# mcd and lumen values help please!



## pina (Dec 22, 2011)

I am confused on something and requesting your assistance for the following; 


We selected a 5mm led for our design having 6000-8000mcd value at 30 beam angle. Using the calculator here; http://led.linear1.org/lumen.wiz the results are between 231 lumen to 308 lumen for 180leds placed on the board. 


However, I am comparing another 5mm led having 2900-8280mcd value at 60 beam angle and using the same calculator the lumen value is between 439 to 1255lm for 180leds which is more than 3 times better than previous leds. 


Our clients are complaning about the brightness of the unit and If I select the bigger beam angle with smaller mcd value leds, it seems there will be more light produced from the board. 


What do you think? Is that calculations correct above? 


Thanks in advance;


----------



## BvanderG (Dec 23, 2011)

This could well be the case, but you have to realize that those calculators make assumptions about the distribution of light from the led to different angles, and it's likely that those assumptions are at least somewhat off. If you really want to know the luminous flux (lumen output), you could ask the producer.

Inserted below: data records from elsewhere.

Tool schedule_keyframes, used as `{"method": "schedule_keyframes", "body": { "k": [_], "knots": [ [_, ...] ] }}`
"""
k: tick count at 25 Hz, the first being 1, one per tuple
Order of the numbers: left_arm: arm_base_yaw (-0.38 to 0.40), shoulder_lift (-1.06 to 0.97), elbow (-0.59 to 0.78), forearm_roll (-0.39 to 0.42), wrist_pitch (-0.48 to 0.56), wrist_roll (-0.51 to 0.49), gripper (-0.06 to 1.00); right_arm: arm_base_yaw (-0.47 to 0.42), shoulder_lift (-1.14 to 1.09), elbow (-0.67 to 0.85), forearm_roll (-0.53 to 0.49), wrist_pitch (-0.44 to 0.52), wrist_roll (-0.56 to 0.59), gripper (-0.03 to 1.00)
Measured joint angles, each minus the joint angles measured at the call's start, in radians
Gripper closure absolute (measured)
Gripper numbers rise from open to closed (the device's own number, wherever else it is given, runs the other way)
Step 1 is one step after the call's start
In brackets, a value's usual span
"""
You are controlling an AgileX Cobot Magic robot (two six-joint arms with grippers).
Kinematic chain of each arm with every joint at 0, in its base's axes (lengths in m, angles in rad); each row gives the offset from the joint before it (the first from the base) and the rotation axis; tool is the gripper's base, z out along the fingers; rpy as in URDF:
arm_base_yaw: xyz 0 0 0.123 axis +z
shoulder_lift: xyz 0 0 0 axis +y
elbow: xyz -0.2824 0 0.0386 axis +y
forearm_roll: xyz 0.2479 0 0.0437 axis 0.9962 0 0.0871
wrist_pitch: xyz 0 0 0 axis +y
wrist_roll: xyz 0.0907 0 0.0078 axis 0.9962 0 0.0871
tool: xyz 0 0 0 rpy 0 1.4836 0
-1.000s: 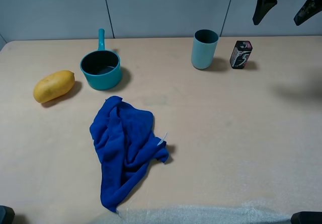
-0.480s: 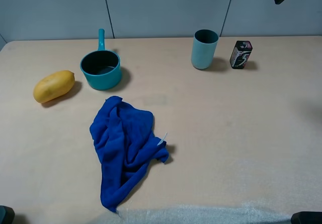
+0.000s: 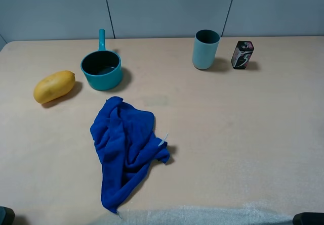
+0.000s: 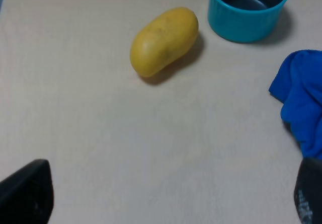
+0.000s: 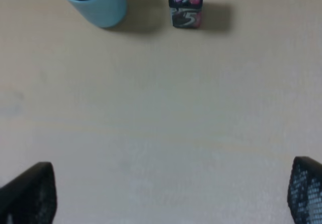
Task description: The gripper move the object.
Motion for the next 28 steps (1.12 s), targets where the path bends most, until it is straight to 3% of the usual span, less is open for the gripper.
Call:
{"method": "schedule_keyframes", "body": {
  "k": [20, 28],
  "knots": [
    [0.0, 0.0, 0.0, 0.0, 0.0, 0.0, -0.02, 0.0, -0.603, 0.455, 0.0, 0.0, 0.0, 0.27],
    [0.0, 0.0, 0.0, 0.0, 0.0, 0.0, -0.02, 0.0, -0.901, 0.59, -0.04, -0.058, 0.0, 0.27]
  ]
}}
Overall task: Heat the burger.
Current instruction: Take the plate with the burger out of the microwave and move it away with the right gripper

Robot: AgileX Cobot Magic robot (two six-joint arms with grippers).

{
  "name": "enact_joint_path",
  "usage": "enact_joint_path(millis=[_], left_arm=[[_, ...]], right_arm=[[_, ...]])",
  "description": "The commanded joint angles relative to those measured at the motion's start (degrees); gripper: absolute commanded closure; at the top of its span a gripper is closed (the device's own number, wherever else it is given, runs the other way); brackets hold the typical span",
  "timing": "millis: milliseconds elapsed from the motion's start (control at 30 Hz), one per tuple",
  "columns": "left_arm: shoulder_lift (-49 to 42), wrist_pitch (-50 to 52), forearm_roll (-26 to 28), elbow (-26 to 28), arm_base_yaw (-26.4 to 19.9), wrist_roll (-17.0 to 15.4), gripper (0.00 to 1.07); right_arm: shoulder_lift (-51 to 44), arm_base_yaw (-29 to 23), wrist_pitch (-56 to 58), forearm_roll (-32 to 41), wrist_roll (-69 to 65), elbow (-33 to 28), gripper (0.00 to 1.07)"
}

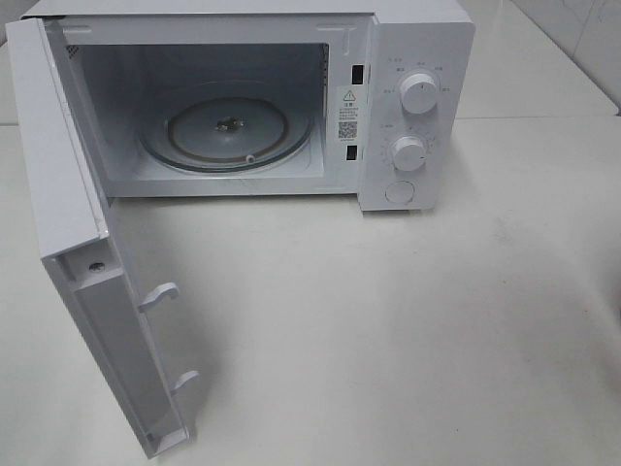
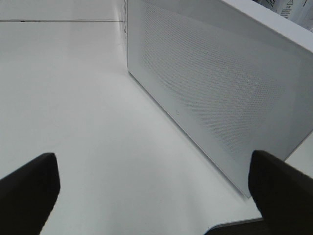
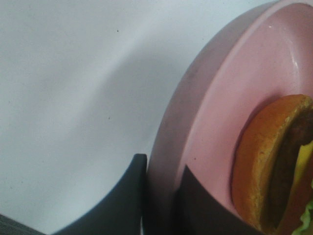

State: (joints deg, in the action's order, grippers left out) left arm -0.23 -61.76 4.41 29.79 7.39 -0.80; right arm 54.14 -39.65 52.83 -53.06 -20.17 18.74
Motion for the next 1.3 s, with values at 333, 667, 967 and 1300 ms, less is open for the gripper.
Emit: enact_joint_path(millis=[333,667,967,1300], left_arm=[[-1.1,0.5,0.3,-0.1,-0.1,-0.2,0.09],[-1.1,0.5,0.3,-0.1,-0.1,-0.2,0.09],[-1.1,0.5,0.3,-0.1,-0.1,-0.2,0.09],[-1.1,0.5,0.3,-0.1,-0.1,-0.2,0.09]], right_arm=[[15.4,0.3,-0.1,-4.9,-19.7,4.6,1.07],[32.0,0.3,0.5,-6.4,-35.5,10.0,1.07],[40.7,0.3,-1.9,-8.9,-44.4,10.0,1.06],[47.8,0.3,-3.3,-13.7,-55.1,10.0,1.03]])
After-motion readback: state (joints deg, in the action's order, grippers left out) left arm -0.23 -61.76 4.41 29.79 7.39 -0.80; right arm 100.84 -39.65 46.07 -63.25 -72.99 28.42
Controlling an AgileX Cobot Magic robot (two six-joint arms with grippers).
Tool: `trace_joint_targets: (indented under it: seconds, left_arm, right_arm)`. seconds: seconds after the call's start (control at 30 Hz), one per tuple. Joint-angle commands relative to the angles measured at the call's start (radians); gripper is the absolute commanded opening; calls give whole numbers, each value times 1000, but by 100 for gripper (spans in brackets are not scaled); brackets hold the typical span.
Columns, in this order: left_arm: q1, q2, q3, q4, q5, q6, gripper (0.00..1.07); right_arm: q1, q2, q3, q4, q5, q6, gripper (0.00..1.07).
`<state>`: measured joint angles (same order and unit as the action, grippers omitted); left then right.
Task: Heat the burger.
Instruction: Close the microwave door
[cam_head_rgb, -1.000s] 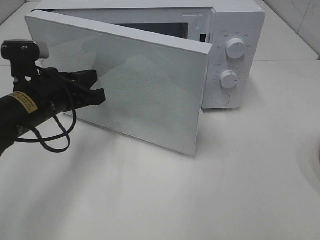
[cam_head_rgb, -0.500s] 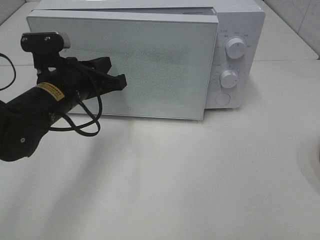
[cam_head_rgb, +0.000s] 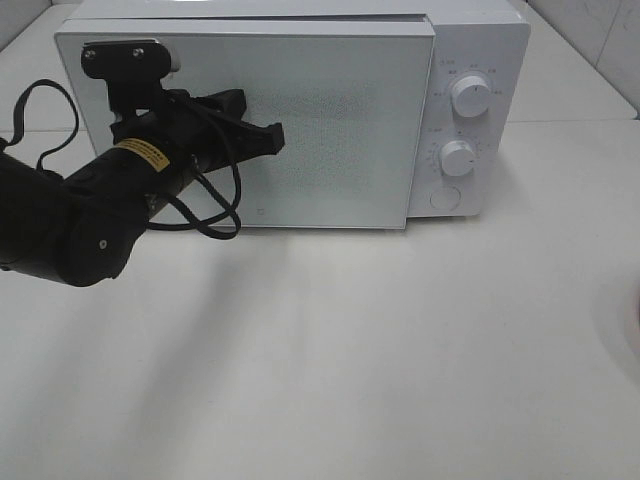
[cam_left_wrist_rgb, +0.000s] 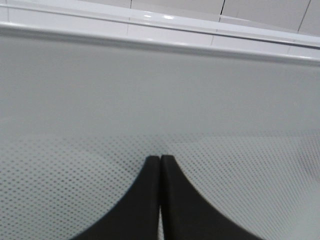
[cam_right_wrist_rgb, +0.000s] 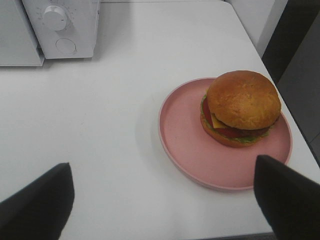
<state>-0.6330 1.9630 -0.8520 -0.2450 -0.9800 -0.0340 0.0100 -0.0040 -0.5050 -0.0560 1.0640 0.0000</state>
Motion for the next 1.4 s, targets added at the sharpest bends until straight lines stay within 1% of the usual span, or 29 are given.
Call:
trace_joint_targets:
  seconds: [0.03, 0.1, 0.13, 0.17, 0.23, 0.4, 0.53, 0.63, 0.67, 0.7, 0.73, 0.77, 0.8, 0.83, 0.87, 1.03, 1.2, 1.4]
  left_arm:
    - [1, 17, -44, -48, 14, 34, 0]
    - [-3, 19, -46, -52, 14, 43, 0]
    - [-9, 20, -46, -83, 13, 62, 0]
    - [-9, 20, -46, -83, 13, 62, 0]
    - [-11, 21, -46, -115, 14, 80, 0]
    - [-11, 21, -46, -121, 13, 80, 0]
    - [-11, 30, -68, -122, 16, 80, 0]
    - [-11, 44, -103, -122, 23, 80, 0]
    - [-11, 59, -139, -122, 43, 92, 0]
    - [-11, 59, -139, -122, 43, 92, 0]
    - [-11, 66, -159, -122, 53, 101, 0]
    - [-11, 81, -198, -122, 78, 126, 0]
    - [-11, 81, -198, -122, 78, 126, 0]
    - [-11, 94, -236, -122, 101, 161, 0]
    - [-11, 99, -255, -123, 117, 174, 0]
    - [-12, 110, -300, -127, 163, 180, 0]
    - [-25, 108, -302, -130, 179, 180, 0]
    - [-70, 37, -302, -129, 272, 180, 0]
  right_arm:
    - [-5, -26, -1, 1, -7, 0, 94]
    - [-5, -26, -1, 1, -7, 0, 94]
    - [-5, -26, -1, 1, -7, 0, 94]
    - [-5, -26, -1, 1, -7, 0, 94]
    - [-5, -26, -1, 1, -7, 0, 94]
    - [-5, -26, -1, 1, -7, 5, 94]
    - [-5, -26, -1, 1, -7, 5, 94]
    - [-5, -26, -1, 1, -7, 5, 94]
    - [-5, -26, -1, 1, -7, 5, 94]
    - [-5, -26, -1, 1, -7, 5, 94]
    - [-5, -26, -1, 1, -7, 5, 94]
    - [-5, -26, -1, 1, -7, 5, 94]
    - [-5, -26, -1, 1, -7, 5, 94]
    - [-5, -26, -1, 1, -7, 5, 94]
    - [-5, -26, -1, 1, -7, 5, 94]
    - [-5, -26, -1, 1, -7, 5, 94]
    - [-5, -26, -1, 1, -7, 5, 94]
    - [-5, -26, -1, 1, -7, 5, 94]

The reason why it's not surprising is that the 6000-8000 mcd is the intensity _straight ahead_, that is on the axis of the led. It goes down as you look from a larger angle. In a led with 30 degree beam angle, it's already down to half the 6000-8000 mcd when you look at a 30 degree angle. So in total there's not much light: only straight ahead and at small angles, but very little at larger angles.

The 60 degree led has less intensity, but over a much larger spatial angle, so in total it may emit much more light that the 30 degree led.


----------



## Kinnza (Dec 23, 2011)

You cant use that calculator, as it uses the average intensity of the beam, and you have the peak intensity at the optical axis.

In order to obtain a result closer to reality, you need to derate the figure of lm by a coefficient obtained from the LED polar curve. Anyway, usually it dont worth the hassle of calculating it, as 5mm LEDs claimed intensity usually dont have anything to do with reality. On those models (good brands) which such figure is reliable, usually there is a figure of total flux output too.

The only way of being sure about the flux output of 5mm LEDs is measuring them.


----------



## BvanderG (Jan 2, 2012)

Kinnza said:


> You cant use that calculator, as it uses the average intensity of the beam, and you have the peak intensity at the optical axis.


You're right -- it's even worse than that, they assume that the beam has this average intensity within the beam angle _and is completely dark outside_. So if you tell it 30 degrees and an average of 3000 mcd, it will make a calculation for a beam that has 3000 mcd within a 30 degree spatial angle, and 0 mcd everywhere else. That can create significant further inaccuracies. The beam angle is not "where the light stops", it is where the light reaches half its central intensity (i.e. where it's gone down from 6000 mcd to 3000 mcd). Obviously there can be a lot of light outside the beam angle, especially when it is small.

So don't use these online calculators; they all make these weird assumptions (same for the ones at ledrise.com and ledtuning.nl).


----------